Recebida ontem, às dez horas e quatro minutos.
Carta
virtual e atual
que fez da poeira jóia
toda a esquecida saudade
e admiração que me bate
na sala, no muro, na arte
num abacaxi pela metade
ao grande amigo Nabuco
que faz do corpo cidade,
transborda,
e voa
voa
ao léo.
06/05/2008
"Nunca fui leitor de O Globo. E cada vez que tomo conhecimento de fatos lamentáveis como a coluna de Arthur Xexéu na última Revista de Domingo, só coleciono motivos para não comprar, e até me orgulhar por não fazê-lo. Noto que já nem mesmo uma olhadinha dou, quando me deparo com um exemplar... num taxi ou numa sala de espera.
É que sou artista, e o caderno de cultura é a primeira coisa que leio quando compro jornal. E o Segundo Caderno de O Globo é um péssimo caderno. O Rio de Janeiro já não é muito favorecido pela sua produção e apresentação de arte contemporânea. Dessas que desafiam seu olhar e questionam o pensamento vigente; dessas que não são para todos, mas nem por isso são menos importantes. E a julgar pelo que publica o Segundo Caderno, parece que temos um quadro ainda mais precário, nada digno de uma cidade internacional e de dimensões gigantescas - e de um povo tão criativo. Já de "Espetáculo" não podemos reclamar. Somos feras em Show Business, em mostrar o que todo mundo quer ver. Orgulhamo-nos de dizer que o Rio produz o maior espetáculo da Terra.
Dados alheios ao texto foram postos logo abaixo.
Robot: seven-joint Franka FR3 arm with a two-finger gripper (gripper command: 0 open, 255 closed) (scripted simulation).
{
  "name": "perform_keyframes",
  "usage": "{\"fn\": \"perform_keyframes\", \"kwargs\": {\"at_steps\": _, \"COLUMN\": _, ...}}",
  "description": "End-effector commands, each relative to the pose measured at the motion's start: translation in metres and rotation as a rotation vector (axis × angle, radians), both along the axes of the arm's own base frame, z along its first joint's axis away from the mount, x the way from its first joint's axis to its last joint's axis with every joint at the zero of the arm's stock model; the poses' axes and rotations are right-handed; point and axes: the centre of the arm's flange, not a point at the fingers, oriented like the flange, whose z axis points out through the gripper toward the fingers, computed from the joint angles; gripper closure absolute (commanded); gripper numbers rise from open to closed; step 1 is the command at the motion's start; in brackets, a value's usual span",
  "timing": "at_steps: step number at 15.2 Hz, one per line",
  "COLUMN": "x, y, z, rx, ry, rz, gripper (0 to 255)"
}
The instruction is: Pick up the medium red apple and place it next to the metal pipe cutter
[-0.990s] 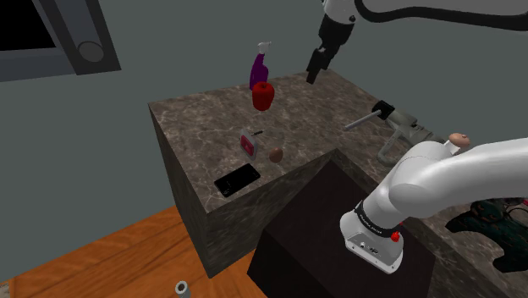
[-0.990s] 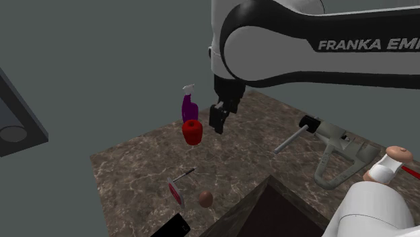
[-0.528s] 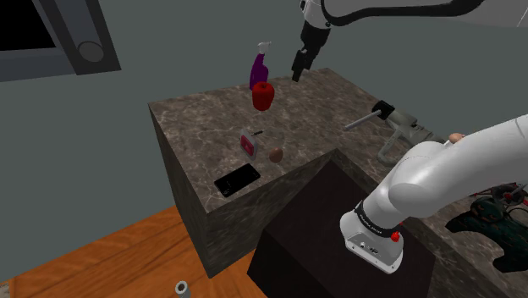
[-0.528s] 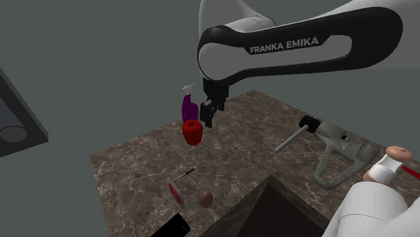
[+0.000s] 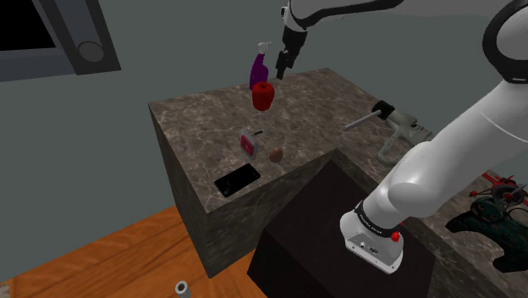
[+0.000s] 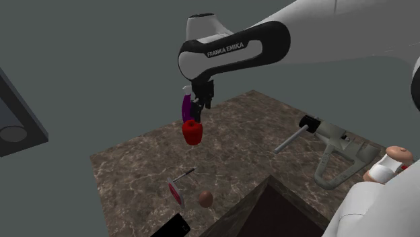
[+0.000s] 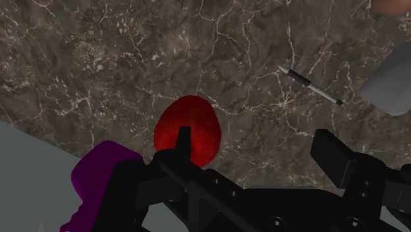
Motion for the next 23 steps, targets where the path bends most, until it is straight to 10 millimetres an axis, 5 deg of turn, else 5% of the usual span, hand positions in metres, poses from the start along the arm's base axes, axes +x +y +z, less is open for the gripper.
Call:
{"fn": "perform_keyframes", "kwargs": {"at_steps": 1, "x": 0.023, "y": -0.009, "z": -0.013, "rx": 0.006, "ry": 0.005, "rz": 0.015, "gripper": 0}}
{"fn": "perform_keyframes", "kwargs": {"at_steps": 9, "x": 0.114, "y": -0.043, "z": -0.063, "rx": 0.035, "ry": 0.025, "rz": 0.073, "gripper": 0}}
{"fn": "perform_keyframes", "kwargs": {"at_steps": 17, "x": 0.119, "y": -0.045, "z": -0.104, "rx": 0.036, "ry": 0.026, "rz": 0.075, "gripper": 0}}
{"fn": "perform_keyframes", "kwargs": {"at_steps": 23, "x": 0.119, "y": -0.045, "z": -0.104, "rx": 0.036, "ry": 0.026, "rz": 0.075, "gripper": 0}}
Mas é que a arte contemporânea carioca não é tão escassa quanto parece quando se é leitor de O Globo (e vivendo no Rio você aprende a não contar com o jornal para se informar ou muito menos adquirir conhecimento). A despeito disso, existe uma comunidade artística extremamente prolífica e que luta com poucas armas por condições de trabalho, por divulgação e por público. É uma luta cruel que eu, carioca, desisti de lutar há duas semanas quando me juntei a um sem número de colegas e me mudei do Rio. Estou tentando São Paulo, e se não der, vou pra Europa viver dignamente.
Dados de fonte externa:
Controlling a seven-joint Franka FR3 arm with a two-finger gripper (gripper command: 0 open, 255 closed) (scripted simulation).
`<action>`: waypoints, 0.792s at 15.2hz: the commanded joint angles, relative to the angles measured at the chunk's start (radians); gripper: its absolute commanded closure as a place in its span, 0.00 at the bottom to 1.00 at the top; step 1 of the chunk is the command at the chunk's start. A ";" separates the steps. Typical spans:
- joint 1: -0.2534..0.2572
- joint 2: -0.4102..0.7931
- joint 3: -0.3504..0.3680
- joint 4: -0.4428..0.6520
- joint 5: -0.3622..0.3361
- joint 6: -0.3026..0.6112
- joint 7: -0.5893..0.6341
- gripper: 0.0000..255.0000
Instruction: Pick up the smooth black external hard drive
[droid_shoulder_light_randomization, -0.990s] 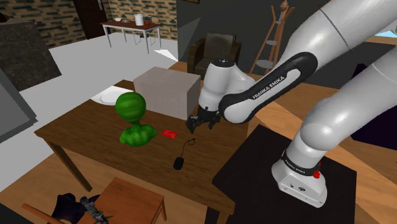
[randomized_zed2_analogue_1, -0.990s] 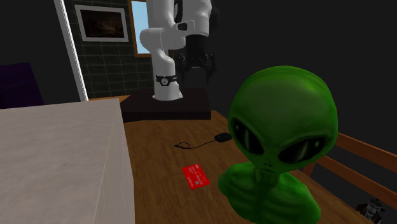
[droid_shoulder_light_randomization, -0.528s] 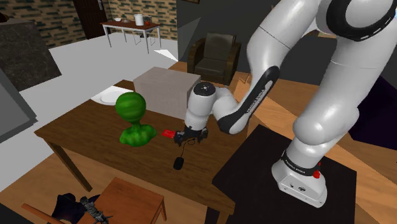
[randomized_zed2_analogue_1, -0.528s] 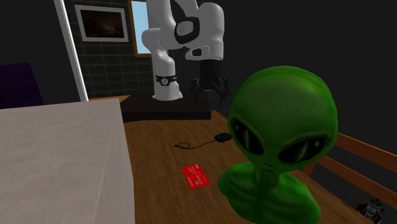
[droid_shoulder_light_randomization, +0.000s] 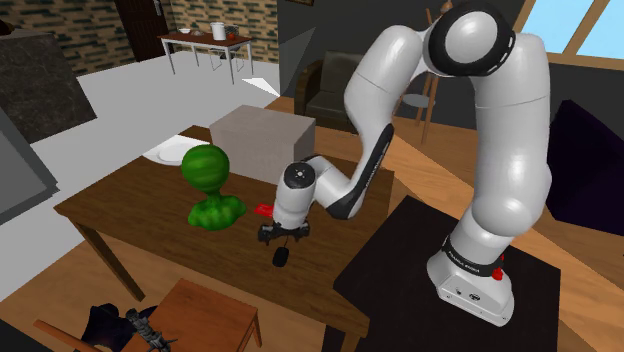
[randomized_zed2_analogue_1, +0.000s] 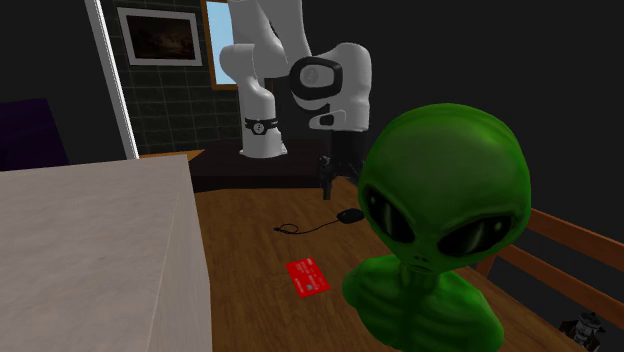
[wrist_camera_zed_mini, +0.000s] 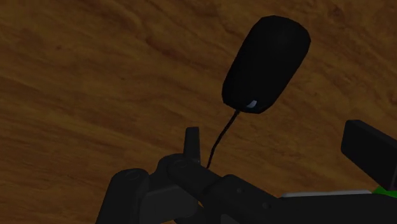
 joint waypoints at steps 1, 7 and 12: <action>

Meu ponto é que a responsabilidade de um jornal como O Globo sobre esse quadro é imensa, uma responsabilidade que o jornal não cumpre. Ou cumpre mal, extremamente mal. Antes não cumprisse. O Globo não contribui para a melhoria e a diversificação do pensamento da população carioca. Ao contrário, é um jornal que nivela os leitores por baixo, que parece prezar vendas sobre qualidade. Mesmice sobre diversidade. Um imenso desserviço.
E as consequências estruturais dessa lógica de operação para a máquina da cultura carioca, num longo prazo, são drásticas. Nesse sentido, a ignorância de Xexéu é imperdoável. Vindo de qualquer "intelectual" seria apenas lamentável; mas do editor do caderno de cultura de um dos jornais mais lidos do país, é revoltante. Ainda ao saber de ex-colegas de Xexéu que ele é o tipo de pessoa que não publica nada de seus desafetos pessoais, ou publica somente para denegrí-los, preferi não acreditar.
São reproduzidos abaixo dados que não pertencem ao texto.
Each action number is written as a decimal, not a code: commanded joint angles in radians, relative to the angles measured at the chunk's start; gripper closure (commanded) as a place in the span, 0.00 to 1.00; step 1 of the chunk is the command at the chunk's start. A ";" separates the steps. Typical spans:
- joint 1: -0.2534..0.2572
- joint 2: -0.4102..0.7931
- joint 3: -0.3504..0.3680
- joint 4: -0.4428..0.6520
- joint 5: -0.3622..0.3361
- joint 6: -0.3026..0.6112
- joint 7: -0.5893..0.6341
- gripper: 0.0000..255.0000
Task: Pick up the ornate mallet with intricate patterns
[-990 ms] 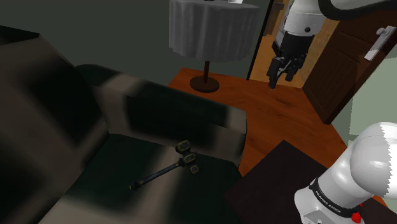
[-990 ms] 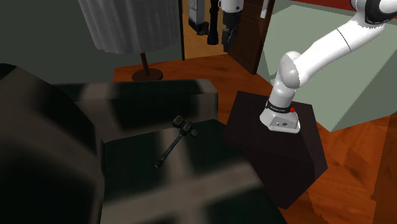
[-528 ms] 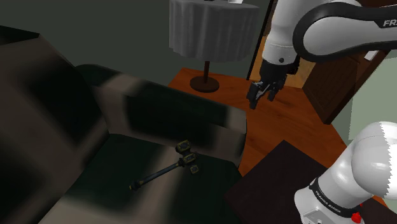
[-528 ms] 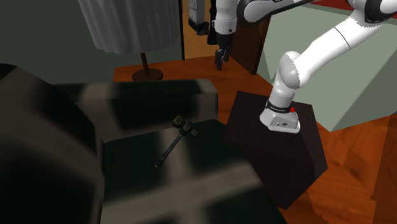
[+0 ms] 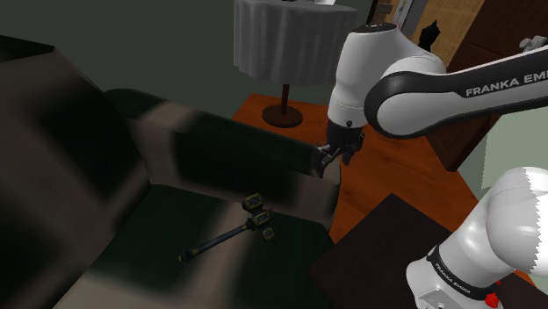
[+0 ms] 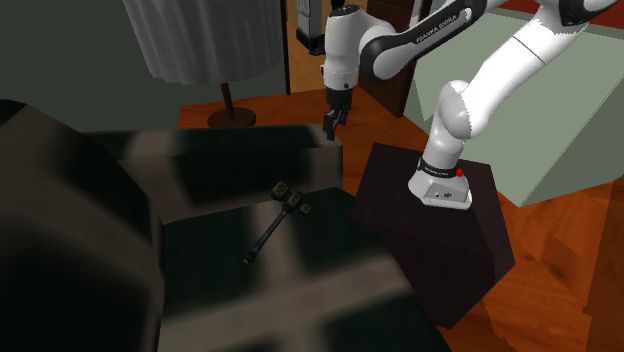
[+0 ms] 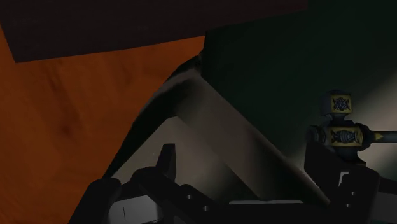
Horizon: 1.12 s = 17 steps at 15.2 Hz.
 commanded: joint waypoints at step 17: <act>0.015 0.776 0.210 0.230 -0.531 0.449 0.717 0.00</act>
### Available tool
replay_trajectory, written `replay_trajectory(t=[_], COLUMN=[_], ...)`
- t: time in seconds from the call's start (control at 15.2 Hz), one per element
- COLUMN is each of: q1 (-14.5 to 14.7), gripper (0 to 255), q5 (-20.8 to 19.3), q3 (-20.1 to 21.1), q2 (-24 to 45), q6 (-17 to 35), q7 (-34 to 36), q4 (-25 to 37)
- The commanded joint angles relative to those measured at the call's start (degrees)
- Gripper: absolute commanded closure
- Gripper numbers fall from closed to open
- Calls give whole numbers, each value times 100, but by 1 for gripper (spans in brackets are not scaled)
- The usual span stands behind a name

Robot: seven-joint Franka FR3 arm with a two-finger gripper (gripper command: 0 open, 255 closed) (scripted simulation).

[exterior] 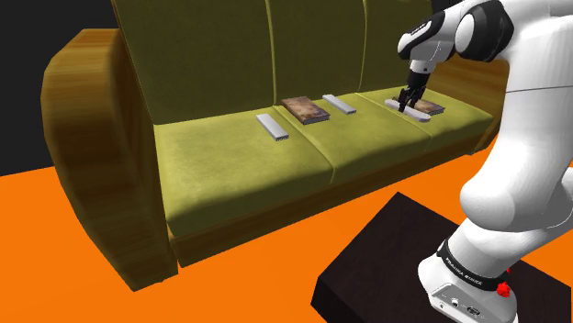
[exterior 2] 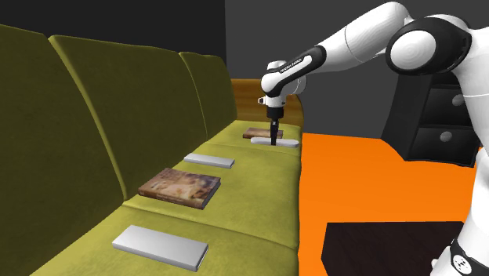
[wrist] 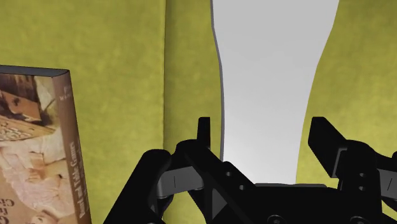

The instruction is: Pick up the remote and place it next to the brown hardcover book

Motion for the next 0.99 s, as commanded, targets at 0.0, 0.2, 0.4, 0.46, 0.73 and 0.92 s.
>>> replay_trajectory(t=[0.0,0.2,0.4,0.46,0.73,0.92], q1=[-5,-16,-19,-19,-19,-19], gripper=[255,255,255,255,255,0], q5=[29,74,86,85,85,85], q3=[15,39,46,46,46,46], q2=[61,152,177,177,177,177], q6=[127,314,361,361,361,361], q7=[-16,-43,-51,-51,-51,-51], q4=[-65,-167,-191,-191,-191,-191])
Não esperava que ele fosse um especialista em dança, mas lendo sua coluna pude perceber que em matéria de arte contemporânea, Xexéu, se cair de quatro, não levanta.
Profundamente desgostoso, termino meu apelo. Um jornal como O Globo não pode ter um editor de tão reduzida visão e tão evidente falta de apuro com as palavras".
Em resposta a,
"A DANÇA CONTEMPORÂNEA
04/05/2008
"Não tive boas experiências com dança contemporânea. Sei que essa frase pode dar a impressão de que fui um fracasso nas minhas tentativas de ser bailarino. Não é verdade. Nunca tentei. Estou me referindo às minhas experiências como espectador. Sou daqueles que são capazes de dar um grand-jeté se, em troca, for desconvidado para assistir a mais uma experiência coreográfica no Espaço Sesc. Desisti de tentar entender qual é a graça de entrar numa sala apertada, com mais 20 pessoas, sentar numa cadeira desconfortável para ver um grupo — bem, grupo é modo de dizer; geralmente, são três ou quatro bailarinos... bem, bailarino é modo de dizer... enfim, recapitulando: três ou quatro dançarinos pelados (se é dança contemporânea, para que gastar com figurino?, devem se perguntar os coreógrafos modernos), estáticos, sentados no chão e que, a cada 15 minutos, fazem, bem lentamente, um movimento circular com o dedão do pé direito. Tudo isso sem música. Afinal, é uma experiência coreográfica. E com muito gritos. Como se grita na dança contemporânea!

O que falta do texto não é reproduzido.